I wish the Court of Appeals had been a bit more forceful with its rejection of this argument, but beggers can’t be choosers. Unless the Wisconsin Attorney General asks the State Supreme Court to review the decision, Mr. Sprague will receive a new sentencing hearing in front of a judge who will only hear the negotiated sentence recommendation from the prosecutor this time.

This post isn’t actually about any of that, though. It’s about the fact that Mr. Sprague’s sentencing hearing took place on December 12, 2019. Ignoring any sentence credit he may have already accumulated before that date, Mr. Sprague has been serving a prison sentence in prison for the last five and a half years. Remember that the prosecutor had agreed to recommend five years of initial confinement. Mr. Sprague has already served more prison time than that, and it’s not as if he’s being resentenced next week.

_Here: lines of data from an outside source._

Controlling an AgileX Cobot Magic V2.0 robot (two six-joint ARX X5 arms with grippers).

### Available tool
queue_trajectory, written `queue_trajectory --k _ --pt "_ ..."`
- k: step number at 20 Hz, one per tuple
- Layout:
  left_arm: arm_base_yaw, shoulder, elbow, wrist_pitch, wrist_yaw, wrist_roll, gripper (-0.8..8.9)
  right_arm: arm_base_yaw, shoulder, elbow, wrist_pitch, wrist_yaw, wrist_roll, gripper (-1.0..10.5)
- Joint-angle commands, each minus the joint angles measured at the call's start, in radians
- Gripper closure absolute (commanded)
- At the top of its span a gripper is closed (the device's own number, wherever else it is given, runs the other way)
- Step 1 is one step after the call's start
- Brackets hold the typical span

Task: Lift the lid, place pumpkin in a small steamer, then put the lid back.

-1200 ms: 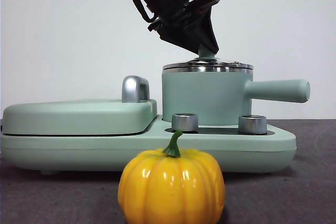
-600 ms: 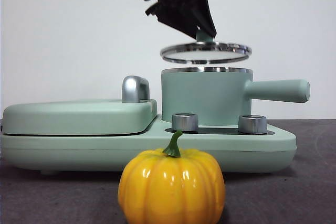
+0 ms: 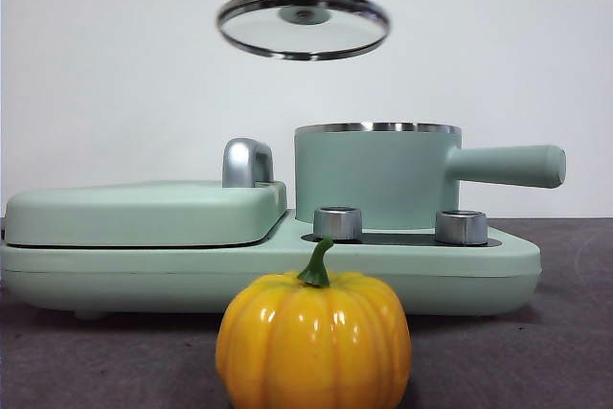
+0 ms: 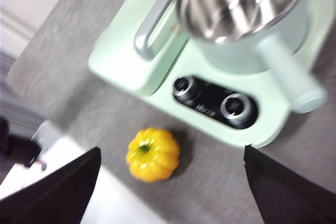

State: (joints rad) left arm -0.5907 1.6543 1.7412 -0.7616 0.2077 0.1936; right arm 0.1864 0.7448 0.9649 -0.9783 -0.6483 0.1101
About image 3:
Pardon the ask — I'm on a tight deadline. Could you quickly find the glass lid with green knob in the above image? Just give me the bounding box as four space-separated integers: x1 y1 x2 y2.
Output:
216 0 392 63

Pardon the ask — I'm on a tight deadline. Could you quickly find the yellow pumpkin with green stem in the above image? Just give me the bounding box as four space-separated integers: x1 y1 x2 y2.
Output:
215 236 412 409

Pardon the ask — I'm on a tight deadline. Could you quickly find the mint green steamer pot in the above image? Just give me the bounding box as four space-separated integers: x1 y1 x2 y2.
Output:
292 120 567 232

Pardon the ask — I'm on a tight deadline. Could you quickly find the silver control knob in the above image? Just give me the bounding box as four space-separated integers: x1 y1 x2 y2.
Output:
434 210 488 245
312 206 364 241

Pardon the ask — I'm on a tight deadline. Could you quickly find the mint green breakfast machine base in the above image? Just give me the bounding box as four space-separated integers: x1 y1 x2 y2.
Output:
0 224 543 322

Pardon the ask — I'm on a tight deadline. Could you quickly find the silver griddle cover handle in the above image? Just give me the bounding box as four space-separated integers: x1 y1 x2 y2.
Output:
221 138 276 189

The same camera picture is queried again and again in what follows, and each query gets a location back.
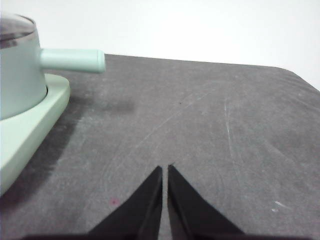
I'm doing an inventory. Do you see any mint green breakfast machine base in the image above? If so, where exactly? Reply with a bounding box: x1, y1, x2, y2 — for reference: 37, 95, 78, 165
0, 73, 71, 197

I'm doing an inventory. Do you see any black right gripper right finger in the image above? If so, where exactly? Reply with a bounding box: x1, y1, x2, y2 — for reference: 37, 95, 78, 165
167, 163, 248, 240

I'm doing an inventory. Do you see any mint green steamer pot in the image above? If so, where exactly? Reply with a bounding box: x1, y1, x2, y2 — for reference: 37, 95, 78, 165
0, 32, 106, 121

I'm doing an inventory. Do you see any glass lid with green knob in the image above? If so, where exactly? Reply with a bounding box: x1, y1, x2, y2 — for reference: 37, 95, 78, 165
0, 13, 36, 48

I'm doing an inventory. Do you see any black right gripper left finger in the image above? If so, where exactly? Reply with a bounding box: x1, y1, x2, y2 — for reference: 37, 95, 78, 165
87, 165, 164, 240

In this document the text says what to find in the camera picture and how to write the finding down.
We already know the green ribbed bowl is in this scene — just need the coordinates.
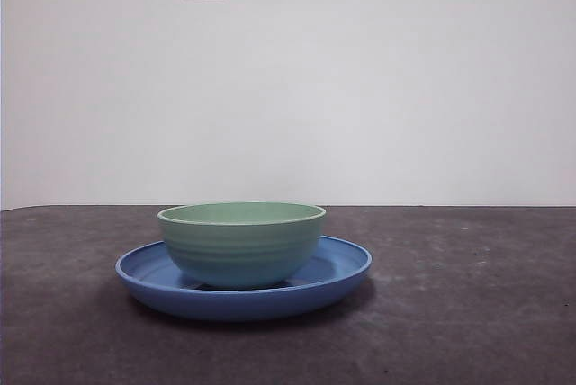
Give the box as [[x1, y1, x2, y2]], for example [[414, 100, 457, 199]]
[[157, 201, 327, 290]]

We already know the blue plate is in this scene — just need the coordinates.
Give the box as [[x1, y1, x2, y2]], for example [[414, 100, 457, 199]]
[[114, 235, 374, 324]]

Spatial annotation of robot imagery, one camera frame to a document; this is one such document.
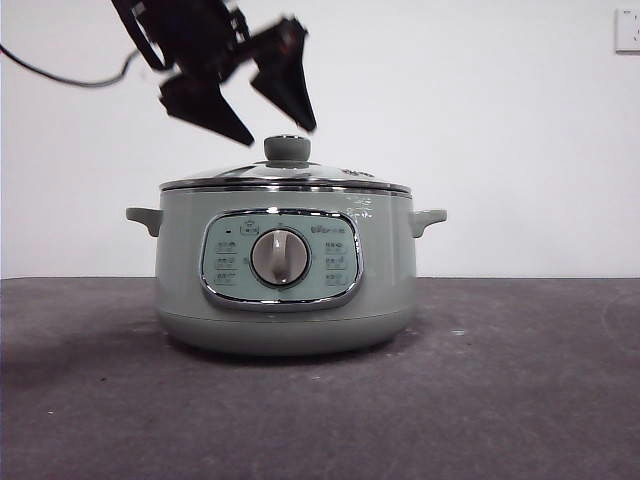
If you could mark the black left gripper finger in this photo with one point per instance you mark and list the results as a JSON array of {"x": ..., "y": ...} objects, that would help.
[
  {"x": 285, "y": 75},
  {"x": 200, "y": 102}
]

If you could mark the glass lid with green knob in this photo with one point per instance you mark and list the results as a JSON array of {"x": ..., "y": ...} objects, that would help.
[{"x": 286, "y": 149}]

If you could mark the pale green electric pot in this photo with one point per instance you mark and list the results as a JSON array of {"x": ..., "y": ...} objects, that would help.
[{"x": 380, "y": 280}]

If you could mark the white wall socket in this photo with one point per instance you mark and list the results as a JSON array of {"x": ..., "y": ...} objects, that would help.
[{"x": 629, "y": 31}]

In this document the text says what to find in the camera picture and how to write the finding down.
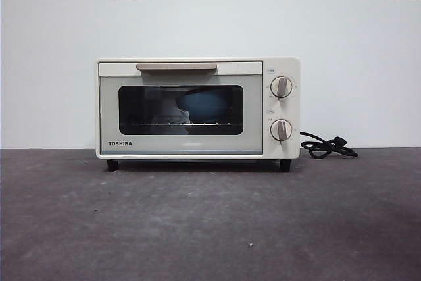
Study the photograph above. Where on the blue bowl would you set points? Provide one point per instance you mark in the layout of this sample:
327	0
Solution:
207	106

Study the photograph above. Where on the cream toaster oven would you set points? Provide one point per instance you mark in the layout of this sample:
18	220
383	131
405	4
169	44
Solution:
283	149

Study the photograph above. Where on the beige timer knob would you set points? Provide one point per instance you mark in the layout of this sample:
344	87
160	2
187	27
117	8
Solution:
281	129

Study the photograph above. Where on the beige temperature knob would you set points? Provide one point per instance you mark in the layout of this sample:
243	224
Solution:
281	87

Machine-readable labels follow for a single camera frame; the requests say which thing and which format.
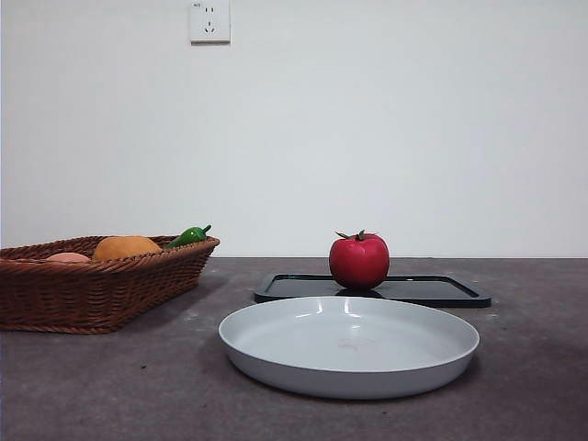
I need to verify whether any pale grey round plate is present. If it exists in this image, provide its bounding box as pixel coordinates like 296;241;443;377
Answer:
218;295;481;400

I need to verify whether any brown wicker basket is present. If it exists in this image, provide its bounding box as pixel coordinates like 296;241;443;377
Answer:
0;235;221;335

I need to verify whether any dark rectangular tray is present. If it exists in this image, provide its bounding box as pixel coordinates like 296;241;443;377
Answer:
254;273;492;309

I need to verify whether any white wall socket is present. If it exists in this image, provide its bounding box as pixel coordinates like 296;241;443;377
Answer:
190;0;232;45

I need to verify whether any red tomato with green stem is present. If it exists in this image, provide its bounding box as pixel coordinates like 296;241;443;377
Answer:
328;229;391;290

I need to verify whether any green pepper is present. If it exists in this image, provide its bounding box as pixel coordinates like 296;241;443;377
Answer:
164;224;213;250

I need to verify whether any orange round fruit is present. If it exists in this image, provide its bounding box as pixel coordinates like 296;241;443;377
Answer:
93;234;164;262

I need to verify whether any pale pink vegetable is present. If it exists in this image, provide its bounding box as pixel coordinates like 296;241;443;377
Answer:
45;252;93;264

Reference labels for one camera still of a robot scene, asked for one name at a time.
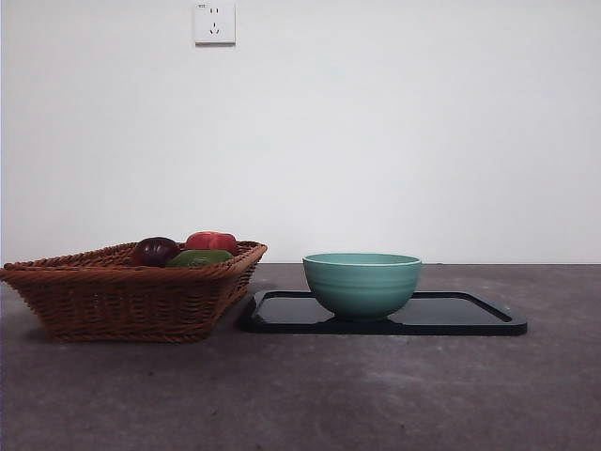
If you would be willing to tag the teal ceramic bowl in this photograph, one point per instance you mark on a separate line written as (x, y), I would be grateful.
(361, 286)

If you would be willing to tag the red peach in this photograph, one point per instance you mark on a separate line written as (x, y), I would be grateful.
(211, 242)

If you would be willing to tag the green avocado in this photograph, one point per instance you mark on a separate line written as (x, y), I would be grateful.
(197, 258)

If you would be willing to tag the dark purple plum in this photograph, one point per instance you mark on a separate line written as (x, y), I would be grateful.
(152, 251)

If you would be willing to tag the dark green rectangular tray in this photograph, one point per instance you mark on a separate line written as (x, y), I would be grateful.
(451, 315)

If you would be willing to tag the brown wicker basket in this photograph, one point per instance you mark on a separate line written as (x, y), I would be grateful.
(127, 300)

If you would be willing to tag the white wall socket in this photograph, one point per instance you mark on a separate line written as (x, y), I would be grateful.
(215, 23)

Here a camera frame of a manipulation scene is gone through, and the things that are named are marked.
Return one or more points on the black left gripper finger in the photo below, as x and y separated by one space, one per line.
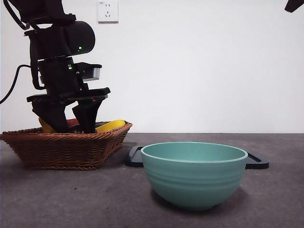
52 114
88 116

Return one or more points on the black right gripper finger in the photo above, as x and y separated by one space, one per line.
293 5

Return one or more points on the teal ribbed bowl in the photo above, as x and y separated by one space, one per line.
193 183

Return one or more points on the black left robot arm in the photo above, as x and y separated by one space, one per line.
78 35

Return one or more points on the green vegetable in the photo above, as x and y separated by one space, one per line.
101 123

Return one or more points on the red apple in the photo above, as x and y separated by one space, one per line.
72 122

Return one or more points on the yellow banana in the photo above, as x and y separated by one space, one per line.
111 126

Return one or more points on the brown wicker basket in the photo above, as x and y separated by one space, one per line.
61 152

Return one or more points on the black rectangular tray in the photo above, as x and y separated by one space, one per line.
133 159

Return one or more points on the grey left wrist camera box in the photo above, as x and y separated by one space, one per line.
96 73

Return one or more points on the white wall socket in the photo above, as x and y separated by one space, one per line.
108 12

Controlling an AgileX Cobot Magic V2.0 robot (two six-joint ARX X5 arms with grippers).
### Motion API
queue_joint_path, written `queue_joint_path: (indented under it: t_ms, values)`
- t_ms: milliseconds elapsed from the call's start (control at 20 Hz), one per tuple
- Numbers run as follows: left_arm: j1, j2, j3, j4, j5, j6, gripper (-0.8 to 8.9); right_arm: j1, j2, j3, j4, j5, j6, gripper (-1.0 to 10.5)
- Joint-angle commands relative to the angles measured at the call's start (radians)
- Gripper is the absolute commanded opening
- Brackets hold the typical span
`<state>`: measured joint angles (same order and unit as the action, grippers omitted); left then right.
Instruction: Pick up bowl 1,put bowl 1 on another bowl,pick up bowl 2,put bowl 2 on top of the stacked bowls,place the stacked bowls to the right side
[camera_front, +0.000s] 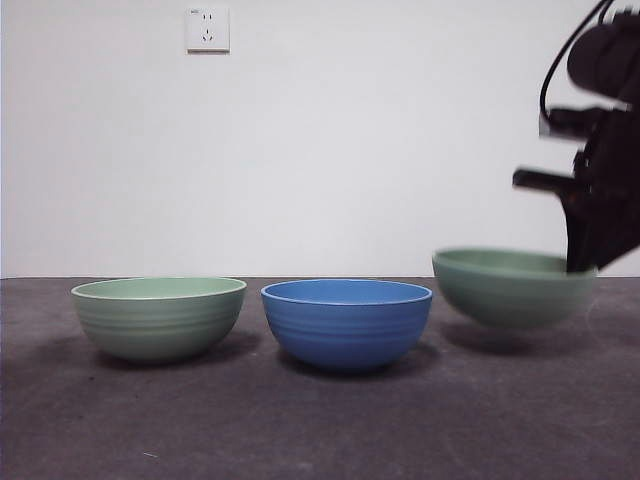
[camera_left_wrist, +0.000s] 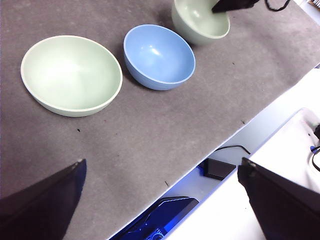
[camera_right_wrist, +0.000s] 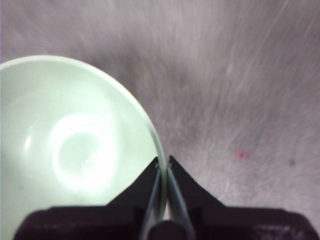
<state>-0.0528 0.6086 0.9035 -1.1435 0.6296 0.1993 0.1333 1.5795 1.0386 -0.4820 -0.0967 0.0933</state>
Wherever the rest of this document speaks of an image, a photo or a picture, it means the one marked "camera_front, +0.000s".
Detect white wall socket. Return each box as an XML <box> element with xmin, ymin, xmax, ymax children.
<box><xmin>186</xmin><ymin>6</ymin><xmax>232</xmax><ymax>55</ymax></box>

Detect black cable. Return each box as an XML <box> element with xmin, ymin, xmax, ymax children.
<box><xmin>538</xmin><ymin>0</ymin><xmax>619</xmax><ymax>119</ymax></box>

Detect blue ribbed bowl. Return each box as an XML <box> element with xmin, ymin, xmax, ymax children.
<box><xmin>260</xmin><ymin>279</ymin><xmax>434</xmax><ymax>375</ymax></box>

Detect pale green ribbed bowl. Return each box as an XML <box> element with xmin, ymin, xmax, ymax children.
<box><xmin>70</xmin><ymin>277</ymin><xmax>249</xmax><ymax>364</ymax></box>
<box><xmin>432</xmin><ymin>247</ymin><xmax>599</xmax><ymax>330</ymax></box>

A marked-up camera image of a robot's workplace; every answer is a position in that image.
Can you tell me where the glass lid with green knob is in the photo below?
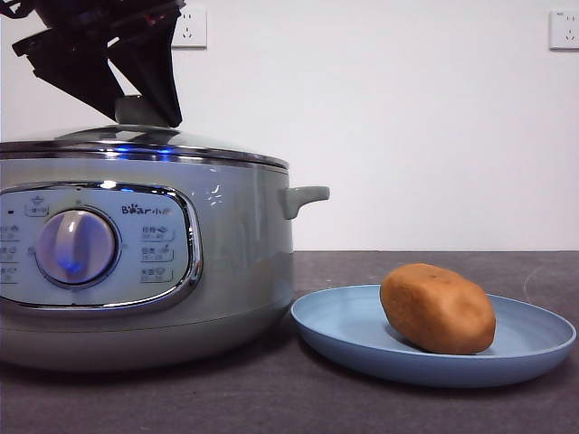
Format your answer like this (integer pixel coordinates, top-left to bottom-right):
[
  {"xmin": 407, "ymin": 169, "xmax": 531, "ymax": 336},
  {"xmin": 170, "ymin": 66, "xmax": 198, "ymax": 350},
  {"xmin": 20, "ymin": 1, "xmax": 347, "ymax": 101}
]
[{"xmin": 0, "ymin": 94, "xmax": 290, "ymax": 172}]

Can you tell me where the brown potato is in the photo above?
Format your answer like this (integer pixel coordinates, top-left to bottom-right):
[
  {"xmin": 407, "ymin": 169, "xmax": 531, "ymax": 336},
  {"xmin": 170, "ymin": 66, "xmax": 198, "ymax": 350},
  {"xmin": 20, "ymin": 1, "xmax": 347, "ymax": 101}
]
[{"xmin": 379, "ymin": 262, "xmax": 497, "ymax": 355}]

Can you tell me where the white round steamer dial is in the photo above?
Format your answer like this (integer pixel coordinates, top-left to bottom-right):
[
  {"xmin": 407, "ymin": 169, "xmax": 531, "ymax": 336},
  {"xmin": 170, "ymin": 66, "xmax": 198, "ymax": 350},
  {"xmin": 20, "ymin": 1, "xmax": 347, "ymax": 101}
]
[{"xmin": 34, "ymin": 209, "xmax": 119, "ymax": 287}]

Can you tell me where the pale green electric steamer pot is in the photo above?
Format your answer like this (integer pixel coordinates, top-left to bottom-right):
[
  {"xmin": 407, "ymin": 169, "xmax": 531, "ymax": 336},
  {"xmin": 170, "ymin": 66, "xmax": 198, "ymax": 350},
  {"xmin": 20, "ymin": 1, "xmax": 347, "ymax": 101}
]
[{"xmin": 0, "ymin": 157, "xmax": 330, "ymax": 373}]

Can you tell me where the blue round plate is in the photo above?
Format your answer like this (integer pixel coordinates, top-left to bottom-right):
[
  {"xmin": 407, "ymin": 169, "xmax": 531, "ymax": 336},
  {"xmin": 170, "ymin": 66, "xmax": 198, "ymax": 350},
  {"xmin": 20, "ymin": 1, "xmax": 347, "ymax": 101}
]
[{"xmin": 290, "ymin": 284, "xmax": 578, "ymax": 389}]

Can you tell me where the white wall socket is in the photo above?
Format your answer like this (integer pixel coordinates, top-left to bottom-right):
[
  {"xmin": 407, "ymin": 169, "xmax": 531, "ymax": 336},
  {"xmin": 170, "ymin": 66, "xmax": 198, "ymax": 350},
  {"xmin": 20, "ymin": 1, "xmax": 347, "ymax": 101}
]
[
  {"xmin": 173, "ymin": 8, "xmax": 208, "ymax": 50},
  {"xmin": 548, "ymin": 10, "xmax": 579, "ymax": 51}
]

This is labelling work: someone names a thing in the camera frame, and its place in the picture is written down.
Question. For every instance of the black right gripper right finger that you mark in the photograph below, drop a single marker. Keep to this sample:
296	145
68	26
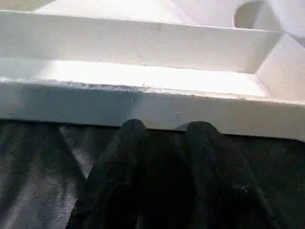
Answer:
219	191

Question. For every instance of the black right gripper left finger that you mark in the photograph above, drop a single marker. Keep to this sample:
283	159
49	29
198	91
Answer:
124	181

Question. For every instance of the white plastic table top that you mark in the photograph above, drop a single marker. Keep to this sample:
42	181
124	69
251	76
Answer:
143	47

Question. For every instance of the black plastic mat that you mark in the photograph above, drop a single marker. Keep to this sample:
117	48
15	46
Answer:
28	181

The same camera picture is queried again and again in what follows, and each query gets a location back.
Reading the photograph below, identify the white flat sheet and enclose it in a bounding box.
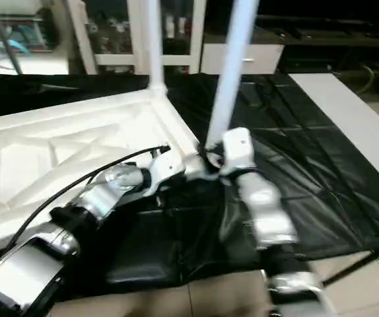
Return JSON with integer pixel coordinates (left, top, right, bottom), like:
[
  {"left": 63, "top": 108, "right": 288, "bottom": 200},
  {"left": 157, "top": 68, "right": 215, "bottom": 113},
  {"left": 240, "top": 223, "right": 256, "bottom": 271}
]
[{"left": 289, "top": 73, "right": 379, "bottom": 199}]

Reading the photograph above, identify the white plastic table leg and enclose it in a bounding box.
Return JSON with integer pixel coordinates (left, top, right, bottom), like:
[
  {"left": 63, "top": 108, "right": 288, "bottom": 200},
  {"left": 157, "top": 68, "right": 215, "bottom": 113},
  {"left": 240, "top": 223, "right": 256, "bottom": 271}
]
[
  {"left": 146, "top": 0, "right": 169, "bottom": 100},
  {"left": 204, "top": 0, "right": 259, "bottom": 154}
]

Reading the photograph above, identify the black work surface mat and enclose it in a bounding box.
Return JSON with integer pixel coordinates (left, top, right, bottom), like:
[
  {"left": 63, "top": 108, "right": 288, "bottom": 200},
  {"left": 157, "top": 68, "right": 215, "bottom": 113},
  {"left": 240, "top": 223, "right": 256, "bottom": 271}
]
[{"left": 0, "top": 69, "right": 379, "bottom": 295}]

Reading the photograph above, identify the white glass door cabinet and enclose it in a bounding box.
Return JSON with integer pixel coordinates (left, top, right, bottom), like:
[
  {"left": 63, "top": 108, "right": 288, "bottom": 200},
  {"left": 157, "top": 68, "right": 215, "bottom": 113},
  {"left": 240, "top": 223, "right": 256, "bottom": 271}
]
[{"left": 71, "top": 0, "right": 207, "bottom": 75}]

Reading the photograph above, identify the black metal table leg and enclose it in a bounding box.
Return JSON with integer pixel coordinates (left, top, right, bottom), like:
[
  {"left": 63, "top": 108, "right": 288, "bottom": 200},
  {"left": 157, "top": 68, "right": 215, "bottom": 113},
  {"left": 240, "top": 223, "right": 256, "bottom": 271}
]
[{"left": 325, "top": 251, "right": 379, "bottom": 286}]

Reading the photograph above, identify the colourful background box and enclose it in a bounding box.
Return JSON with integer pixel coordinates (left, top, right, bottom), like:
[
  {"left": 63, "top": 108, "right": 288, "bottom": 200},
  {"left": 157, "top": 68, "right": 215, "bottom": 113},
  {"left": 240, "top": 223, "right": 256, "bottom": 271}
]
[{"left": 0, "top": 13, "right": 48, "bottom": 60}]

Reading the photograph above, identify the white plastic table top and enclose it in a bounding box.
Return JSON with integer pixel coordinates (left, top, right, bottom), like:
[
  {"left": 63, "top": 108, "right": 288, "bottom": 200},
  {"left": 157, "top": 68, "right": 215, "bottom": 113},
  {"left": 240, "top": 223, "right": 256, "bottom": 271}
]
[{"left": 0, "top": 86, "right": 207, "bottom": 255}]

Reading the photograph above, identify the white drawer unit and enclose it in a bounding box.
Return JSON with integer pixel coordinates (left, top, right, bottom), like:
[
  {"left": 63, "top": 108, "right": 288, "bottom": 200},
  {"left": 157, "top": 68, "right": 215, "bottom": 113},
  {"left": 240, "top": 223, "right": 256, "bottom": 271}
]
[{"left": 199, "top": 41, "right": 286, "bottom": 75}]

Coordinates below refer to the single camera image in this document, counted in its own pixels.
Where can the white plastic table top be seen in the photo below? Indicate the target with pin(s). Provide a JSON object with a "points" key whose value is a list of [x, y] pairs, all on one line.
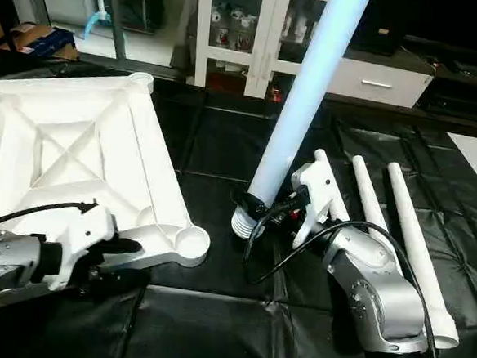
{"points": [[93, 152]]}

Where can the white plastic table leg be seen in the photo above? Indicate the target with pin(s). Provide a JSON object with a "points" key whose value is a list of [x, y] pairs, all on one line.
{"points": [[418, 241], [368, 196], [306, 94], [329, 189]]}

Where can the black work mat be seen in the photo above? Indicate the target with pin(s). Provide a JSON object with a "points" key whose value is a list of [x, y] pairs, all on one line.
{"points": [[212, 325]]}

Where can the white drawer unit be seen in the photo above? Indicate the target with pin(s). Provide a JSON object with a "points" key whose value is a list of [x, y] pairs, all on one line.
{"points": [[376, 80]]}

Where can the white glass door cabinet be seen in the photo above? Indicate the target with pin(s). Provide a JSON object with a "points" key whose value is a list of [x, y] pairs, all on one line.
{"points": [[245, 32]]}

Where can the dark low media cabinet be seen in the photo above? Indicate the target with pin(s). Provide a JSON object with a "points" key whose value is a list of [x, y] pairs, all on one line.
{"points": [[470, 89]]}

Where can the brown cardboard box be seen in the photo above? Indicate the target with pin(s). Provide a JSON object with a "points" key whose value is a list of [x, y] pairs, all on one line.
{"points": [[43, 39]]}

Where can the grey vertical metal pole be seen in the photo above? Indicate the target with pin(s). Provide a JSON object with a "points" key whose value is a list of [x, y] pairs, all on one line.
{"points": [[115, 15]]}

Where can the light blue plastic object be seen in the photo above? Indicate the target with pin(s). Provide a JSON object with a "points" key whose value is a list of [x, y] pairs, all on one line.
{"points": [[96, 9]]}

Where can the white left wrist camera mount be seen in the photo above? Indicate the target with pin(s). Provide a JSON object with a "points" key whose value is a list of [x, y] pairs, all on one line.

This isn’t entirely the Court of Appeals’ fault. It turns out Mr. Sprague’s first appellate attorney filed a no-merit report; in other words, they couldn’t find any issue to raise and wanted permission from the court to withdraw from the appeal. Luckily, that attorney ended up going on parental leave and Mr. Sprague’s next attorney withdrew that report. Appeals take time, of course, especially when there needs to be testimony taken on these issues, and COVID happened during all of that in this case, but the briefs and transcripts and everything else in the record was submitted to the Court of Appeals on December 19, 2023. A decision from the Court of Appeals shortly thereafter would have preserved an opportunity for Mr. Sprague to be receive the sentence that the prosecutor had agreed to recommend. Instead, the seventeen-month wait for the decision means that Mr. Sprague has lost that opportunity. Come on, judges!

This post is much longer than I’d anticipated, so I’ll save my discussion of the second Barron County case for another day, but hopefully quicker than seventeen months.